With a fusion of blues, rock, afro-rock and country, it’s a difficult task to describe her genre of music. Her band calls it “back-porch-blues-swamp-cat-lady-howlin’-at-the-moon,” but she describes it simply as, “just me.”

Equipped with their unique style, Victoria and her band has spent the last few weeks touring Ohio and the East Coast promoting her debut album, “Beyond the Bloodhounds,” which she wrote based on the trials and tribulations of her 20s.

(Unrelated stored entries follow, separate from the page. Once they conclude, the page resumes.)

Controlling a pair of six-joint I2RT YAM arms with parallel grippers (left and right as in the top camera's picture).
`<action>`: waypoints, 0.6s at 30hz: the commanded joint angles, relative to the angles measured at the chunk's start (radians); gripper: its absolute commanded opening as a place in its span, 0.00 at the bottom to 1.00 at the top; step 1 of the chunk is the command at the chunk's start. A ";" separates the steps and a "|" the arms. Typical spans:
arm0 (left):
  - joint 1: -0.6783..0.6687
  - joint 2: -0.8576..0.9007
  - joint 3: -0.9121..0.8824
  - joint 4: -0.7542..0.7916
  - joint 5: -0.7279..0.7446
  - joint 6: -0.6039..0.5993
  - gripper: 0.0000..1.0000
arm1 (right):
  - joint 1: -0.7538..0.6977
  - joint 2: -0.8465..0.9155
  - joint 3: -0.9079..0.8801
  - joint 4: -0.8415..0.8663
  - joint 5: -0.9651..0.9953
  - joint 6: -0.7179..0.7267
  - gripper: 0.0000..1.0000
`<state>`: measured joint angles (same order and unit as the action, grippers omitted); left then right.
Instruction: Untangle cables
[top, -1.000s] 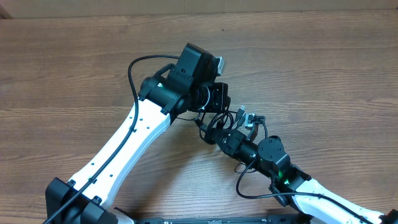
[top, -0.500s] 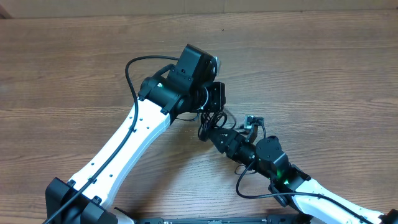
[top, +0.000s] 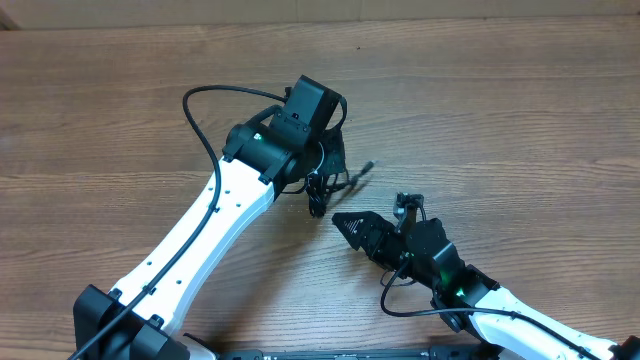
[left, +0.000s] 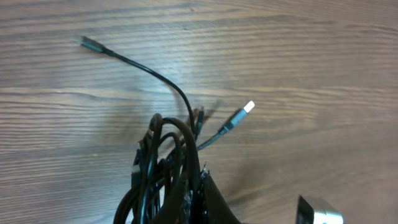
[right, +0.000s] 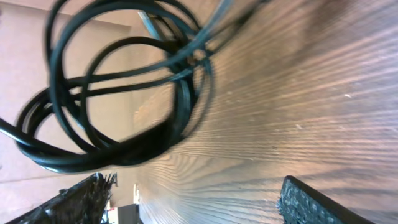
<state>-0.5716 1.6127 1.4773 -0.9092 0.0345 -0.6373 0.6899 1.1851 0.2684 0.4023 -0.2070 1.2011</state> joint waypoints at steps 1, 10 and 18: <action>-0.011 0.034 -0.023 0.002 -0.067 -0.018 0.04 | 0.009 0.002 0.021 -0.033 0.011 0.006 0.88; -0.011 0.216 -0.050 0.055 0.026 -0.008 0.04 | 0.009 0.002 0.021 -0.176 0.011 0.006 0.91; -0.011 0.349 -0.050 0.209 0.247 0.169 0.11 | 0.009 0.002 0.021 -0.241 -0.005 0.006 0.91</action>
<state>-0.5766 1.9297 1.4315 -0.7261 0.1707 -0.5602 0.6910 1.1847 0.2695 0.1635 -0.2062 1.2045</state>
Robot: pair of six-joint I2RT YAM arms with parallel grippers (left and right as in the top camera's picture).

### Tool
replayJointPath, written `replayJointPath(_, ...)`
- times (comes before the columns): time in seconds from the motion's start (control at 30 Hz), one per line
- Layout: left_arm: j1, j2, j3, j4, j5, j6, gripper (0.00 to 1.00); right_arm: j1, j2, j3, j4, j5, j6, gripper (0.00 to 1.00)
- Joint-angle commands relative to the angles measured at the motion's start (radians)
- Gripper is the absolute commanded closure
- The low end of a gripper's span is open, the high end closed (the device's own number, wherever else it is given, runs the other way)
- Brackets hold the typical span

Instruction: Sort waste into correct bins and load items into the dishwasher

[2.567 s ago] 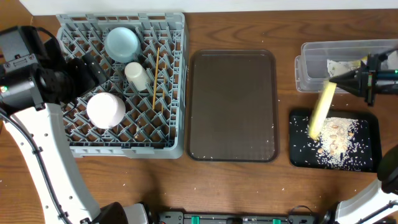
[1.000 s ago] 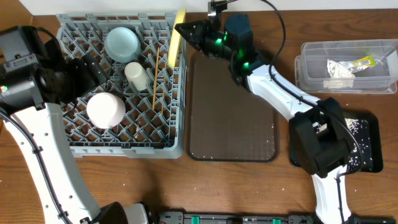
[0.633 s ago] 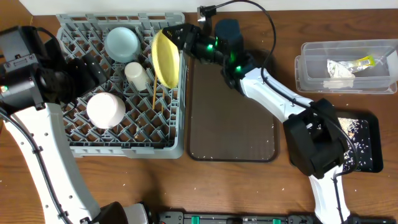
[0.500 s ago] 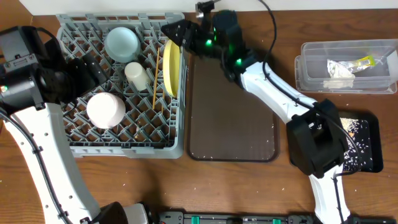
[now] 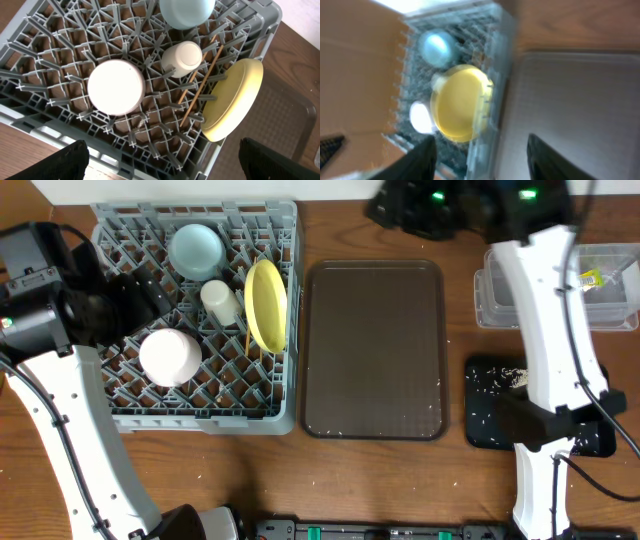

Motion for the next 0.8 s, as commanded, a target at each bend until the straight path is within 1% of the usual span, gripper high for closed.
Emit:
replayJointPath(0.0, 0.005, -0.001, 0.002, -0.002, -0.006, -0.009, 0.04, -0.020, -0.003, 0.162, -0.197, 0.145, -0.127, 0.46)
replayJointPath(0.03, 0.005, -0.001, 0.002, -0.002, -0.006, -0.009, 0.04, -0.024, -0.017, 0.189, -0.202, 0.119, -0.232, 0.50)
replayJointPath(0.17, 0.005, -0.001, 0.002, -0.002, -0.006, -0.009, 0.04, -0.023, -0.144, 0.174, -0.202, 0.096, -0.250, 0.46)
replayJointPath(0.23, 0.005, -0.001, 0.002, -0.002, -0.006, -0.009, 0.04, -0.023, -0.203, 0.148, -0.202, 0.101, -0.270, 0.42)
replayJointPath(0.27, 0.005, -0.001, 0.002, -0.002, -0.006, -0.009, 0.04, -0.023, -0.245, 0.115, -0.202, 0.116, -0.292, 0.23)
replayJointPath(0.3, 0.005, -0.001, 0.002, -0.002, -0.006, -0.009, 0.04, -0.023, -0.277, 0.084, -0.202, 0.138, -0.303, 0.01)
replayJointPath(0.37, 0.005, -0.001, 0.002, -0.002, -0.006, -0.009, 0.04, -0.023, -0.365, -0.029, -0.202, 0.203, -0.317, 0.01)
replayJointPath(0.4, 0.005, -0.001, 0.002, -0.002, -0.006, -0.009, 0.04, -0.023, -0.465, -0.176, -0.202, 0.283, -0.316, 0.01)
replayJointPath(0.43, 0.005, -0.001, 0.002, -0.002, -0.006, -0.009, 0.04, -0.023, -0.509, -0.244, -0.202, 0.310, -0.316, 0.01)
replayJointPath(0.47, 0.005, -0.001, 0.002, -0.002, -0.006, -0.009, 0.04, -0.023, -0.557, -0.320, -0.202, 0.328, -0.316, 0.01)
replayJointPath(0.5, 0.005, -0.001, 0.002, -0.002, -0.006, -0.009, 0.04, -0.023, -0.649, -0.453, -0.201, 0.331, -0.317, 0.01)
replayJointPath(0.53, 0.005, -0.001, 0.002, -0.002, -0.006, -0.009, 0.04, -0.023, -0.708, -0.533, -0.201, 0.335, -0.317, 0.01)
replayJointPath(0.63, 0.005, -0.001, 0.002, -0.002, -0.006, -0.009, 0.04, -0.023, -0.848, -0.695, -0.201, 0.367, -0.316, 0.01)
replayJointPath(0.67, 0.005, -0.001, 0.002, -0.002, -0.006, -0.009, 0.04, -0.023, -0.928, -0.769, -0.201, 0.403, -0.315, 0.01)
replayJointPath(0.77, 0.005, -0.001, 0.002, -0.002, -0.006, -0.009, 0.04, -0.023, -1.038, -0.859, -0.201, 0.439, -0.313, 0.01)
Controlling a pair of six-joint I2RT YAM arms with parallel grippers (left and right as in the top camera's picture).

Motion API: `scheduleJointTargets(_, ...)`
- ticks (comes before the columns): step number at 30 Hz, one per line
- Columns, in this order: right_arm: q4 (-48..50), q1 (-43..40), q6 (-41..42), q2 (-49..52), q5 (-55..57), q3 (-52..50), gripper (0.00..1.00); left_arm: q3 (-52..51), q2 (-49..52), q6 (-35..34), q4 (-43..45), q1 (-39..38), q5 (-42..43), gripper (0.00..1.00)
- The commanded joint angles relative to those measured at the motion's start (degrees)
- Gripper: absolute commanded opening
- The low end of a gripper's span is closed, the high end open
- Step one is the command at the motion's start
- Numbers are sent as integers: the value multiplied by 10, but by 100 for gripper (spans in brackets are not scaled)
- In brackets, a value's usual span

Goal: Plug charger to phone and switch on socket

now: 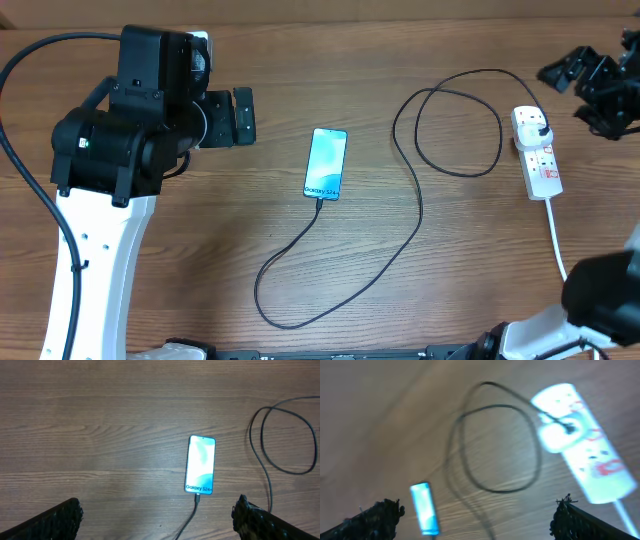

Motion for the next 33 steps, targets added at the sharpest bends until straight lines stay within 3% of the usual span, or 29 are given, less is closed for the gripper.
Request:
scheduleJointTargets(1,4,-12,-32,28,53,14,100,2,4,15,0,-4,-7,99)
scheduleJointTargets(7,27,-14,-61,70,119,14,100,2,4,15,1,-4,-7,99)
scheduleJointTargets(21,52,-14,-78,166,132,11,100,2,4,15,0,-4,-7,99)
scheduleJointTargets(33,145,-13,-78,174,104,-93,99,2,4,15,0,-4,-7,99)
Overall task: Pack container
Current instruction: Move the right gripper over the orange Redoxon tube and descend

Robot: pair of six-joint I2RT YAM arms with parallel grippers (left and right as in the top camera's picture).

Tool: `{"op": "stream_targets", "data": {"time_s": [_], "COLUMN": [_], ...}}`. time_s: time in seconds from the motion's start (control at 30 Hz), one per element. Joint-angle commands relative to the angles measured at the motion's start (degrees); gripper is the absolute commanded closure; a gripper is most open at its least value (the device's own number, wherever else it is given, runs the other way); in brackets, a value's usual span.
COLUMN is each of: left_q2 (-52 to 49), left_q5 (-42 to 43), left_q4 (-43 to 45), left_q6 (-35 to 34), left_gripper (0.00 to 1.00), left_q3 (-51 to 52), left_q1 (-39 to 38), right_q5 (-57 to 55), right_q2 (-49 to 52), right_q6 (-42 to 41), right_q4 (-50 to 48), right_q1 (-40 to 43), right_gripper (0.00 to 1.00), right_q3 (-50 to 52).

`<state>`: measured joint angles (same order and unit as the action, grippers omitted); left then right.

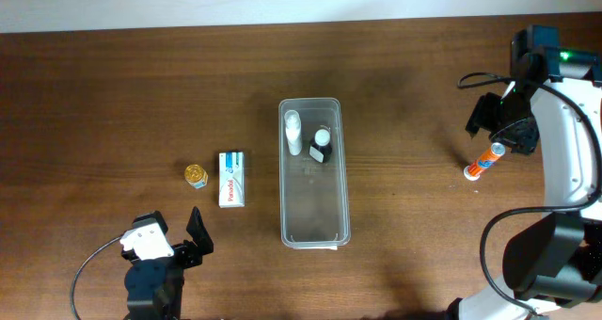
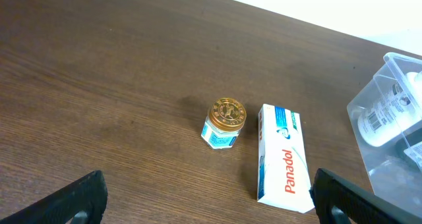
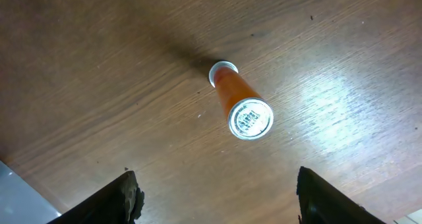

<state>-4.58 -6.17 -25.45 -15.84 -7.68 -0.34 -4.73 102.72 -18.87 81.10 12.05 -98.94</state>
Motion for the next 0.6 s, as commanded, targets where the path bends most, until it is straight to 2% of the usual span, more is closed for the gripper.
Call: {"op": "stream_targets", "data": {"time_s": [0.0,0.27,0.57], "left_q2": [0.4,0.4,0.4], "left_q5": [0.4,0.4,0.4], "left_q4": [0.1,0.1,0.1], "left_q6": [0.1,0.1,0.1], "left_gripper": [0.01,0.0,0.01], "left_q3": [0.3,0.3,0.3], "left_q1": [0.2,0.2,0.2], "right_q5": [-3.4,-3.1,-0.9], "right_q2": [-0.3,-0.2,-0.2], "right_q6": [0.9,2.3,2.6], "right_q4": [0.8,2.1,-1.9], "right_q1": [0.9,3.1,4.2], "right_gripper": [0.3,0.34,0.36], "right_q3": [0.2,3.1,5.6]}}
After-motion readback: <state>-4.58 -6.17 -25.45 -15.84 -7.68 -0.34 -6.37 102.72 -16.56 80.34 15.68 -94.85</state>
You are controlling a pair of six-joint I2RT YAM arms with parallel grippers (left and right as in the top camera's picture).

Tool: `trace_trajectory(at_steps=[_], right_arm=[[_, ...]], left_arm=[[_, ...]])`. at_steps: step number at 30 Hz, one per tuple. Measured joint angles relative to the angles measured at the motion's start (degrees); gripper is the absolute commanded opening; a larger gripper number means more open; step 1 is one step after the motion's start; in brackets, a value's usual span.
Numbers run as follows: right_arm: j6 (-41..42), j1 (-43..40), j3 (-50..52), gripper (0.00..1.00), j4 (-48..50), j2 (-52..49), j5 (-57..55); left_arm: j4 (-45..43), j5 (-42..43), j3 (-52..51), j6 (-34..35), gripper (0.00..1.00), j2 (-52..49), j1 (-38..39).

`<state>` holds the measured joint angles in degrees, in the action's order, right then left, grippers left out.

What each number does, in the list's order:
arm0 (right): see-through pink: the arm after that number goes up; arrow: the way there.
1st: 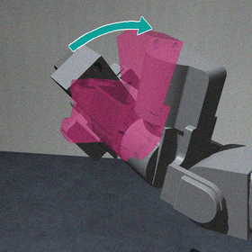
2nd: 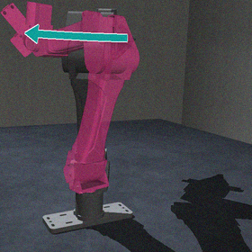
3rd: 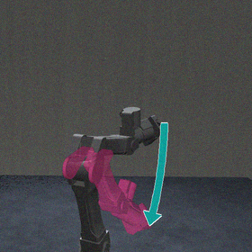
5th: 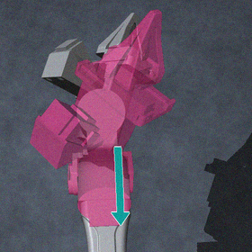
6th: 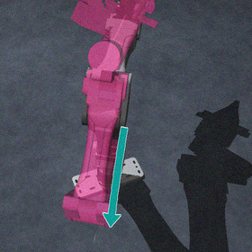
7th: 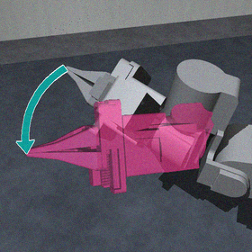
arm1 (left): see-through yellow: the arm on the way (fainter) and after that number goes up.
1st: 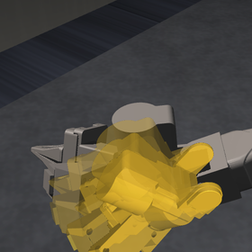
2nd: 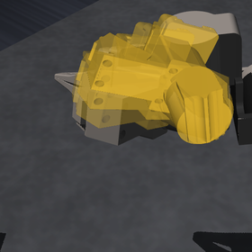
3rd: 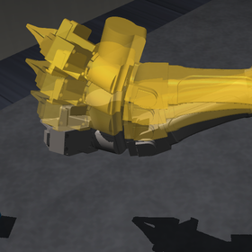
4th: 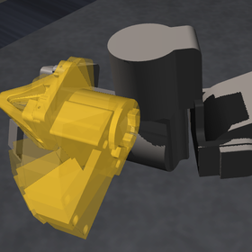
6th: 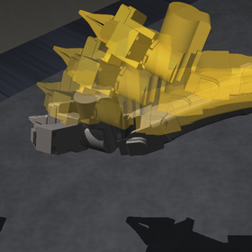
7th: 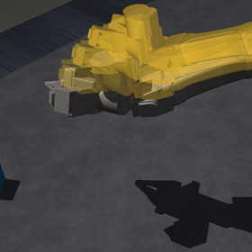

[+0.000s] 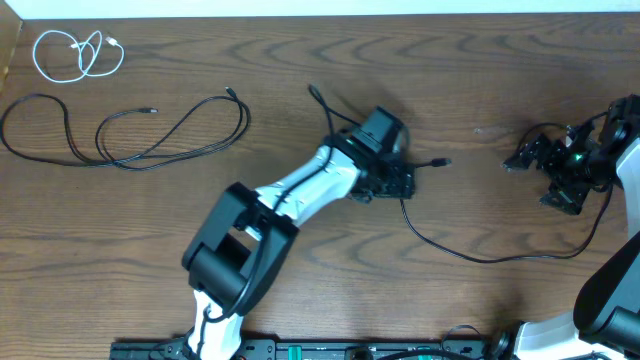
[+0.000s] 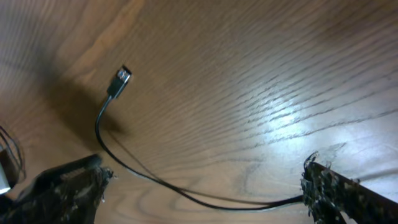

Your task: Untangle cables

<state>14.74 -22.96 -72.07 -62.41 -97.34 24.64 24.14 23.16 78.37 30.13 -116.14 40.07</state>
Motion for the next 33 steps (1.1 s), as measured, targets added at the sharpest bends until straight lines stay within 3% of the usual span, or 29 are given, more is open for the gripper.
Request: trace_trajectory(at_steps=[3,5,8,11,16,27,29,30,33], right_arm=[[-0.3,0.2,0.0,0.99,-0.2,0.0,0.2],[-0.4,0.3,0.0,0.99,-0.3,0.0,0.2],[-0.5,0.3,0.0,0.99,-0.4,0.0,0.3],[-0.6,0.3,0.0,0.99,-0.4,0.0,0.3],[-0.8,0.3,0.0,0.99,-0.6,0.0,0.5],[-0.8,0.3,0.0,0.99,-1.2,0.0,0.6],[-0.8,0.3,0.0,0.99,-1.3,0.0,0.7],[-0.8,0.3,0.0,0.99,-1.4,0.0,0.7],[-0.8,0.3,0.0,0.99,-1.4,0.0,0.7]], left_arm=[[-0.8,-2.8,0.0,3.5,0.75,-0.8,2.3],[-0.9,-5.7,0.0,5.6,0.68,-1.0,3.6],[-1.3,-9.5,0.0,7.6,0.5,-1.1,4.9],[-1.7,-12.0,0.0,8.7,0.48,-1.1,5.4],[-2.1,-13.9,0.0,10.7,0.29,-1.1,5.6],[-3.1,-15.0,0.0,12.2,0.27,-1.8,7.5],[-3.1,-15.0,0.0,12.5,0.19,-2.8,7.8],[-3.4,-15.0,0.1,12.5,0.08,-2.9,7.9],[-3.4,-15.2,0.1,13.3,0.08,-3.1,7.9]])
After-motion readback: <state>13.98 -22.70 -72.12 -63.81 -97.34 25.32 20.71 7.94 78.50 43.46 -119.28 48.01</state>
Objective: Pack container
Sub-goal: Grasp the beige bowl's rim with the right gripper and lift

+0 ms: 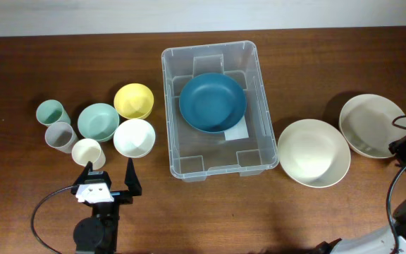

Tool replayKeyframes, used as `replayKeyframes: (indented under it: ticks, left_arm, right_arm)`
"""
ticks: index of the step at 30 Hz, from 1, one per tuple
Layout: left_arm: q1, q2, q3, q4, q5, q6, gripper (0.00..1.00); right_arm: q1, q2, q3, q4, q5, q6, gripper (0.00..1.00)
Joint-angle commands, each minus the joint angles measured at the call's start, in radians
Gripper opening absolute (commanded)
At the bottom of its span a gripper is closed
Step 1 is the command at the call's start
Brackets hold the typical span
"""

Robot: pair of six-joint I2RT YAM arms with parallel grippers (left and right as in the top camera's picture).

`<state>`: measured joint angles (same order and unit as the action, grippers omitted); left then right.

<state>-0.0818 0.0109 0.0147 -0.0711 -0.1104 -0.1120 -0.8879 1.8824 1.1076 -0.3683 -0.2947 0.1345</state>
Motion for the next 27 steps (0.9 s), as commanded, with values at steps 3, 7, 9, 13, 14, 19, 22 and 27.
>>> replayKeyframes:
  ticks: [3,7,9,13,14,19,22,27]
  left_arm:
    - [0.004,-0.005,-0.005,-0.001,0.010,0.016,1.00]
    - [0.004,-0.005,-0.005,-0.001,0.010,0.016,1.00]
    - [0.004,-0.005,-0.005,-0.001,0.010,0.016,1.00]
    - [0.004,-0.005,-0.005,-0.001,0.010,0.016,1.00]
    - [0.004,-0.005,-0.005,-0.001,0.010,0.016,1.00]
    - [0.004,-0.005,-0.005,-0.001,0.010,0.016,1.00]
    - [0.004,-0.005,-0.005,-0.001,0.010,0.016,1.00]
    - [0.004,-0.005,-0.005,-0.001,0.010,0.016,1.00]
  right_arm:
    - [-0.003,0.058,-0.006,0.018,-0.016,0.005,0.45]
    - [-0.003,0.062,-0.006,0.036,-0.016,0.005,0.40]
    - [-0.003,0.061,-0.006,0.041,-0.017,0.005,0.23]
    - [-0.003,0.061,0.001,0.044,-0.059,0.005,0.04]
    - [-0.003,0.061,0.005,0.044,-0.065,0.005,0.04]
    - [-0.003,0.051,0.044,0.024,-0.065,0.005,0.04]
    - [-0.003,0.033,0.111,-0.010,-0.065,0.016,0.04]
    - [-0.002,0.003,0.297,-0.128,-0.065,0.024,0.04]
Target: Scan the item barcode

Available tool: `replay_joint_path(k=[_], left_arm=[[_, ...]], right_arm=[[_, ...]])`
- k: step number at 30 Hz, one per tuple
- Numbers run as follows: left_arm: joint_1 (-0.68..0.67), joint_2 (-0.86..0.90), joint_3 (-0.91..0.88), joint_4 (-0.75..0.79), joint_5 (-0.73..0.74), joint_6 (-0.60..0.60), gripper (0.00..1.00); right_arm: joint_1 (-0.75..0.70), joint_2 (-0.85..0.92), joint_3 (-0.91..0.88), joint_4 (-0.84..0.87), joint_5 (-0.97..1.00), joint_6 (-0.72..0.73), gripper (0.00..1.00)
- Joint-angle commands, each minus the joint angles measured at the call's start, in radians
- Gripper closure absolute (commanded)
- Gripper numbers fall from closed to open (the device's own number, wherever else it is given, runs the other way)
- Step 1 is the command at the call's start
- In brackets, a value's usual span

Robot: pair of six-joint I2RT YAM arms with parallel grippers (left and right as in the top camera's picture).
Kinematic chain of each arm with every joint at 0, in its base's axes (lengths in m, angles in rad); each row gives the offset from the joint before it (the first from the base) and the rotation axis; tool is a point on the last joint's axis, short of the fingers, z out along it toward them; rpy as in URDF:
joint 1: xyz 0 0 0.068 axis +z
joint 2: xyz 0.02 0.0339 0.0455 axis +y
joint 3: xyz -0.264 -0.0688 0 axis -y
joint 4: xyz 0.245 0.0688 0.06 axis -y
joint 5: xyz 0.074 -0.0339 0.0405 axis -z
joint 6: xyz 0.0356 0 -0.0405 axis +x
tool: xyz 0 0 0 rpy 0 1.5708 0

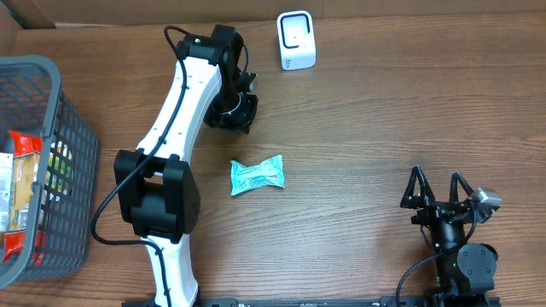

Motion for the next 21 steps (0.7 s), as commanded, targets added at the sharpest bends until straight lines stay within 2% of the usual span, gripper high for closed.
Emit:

For Victoria, music was always important to her, but her first love was the art of poetry. Long before she ever started making music, she began writing poems as a release for the stresses in her life. This artistic coping mechanism was her way of dealing with the various changes she dealt with daily and her way of making peace with the past. Eventually, her love for poetry branched off into songwriting, but her inspiration remained the same.

“Over the course of my 20s, I had gone through quite a lot. I moved around, met a lot of new people and got in a lot of trouble,” Victoria said. “For me, it felt like a natural thing to use those experiences and create art out of them. It was a way for me to make peace with that decade of my life.”

Soon after finishing their busy East Coast tour, Victoria and her band are set to tour Europe in late October, but that won’t stop them from heading back to their home base of Nashville for a few days of rest.

Although Victoria is from South Carolina, she fell in love with Nashville in 2010, because she could live anonymously and refine her newfound craft of music in the city that has music running through its veins.

“Nashville gave me the chance to confront a lot of my irrational fears around performing,” Victoria said. “Before that, I was playing for myself or family, but it’s completely different to go out into the world and perform for people who don’t give a damn about you and see how they react. It didn’t give me my confidence, but it gave me the experience that I was then able to have confidence in.”

After gaining the experience, performing became a release for Victoria just as she used poems and songwriting in the past.

“[Performing] allows me to tell my story in a way that I’m not able to do in my day to day life,” Victoria said. “It allows me to acknowledge parts of myself that I sometimes feel I need to shut away to be normal. When I’m performing, I can get in touch with all these different parts of myself, and it’s incredibly liberating.”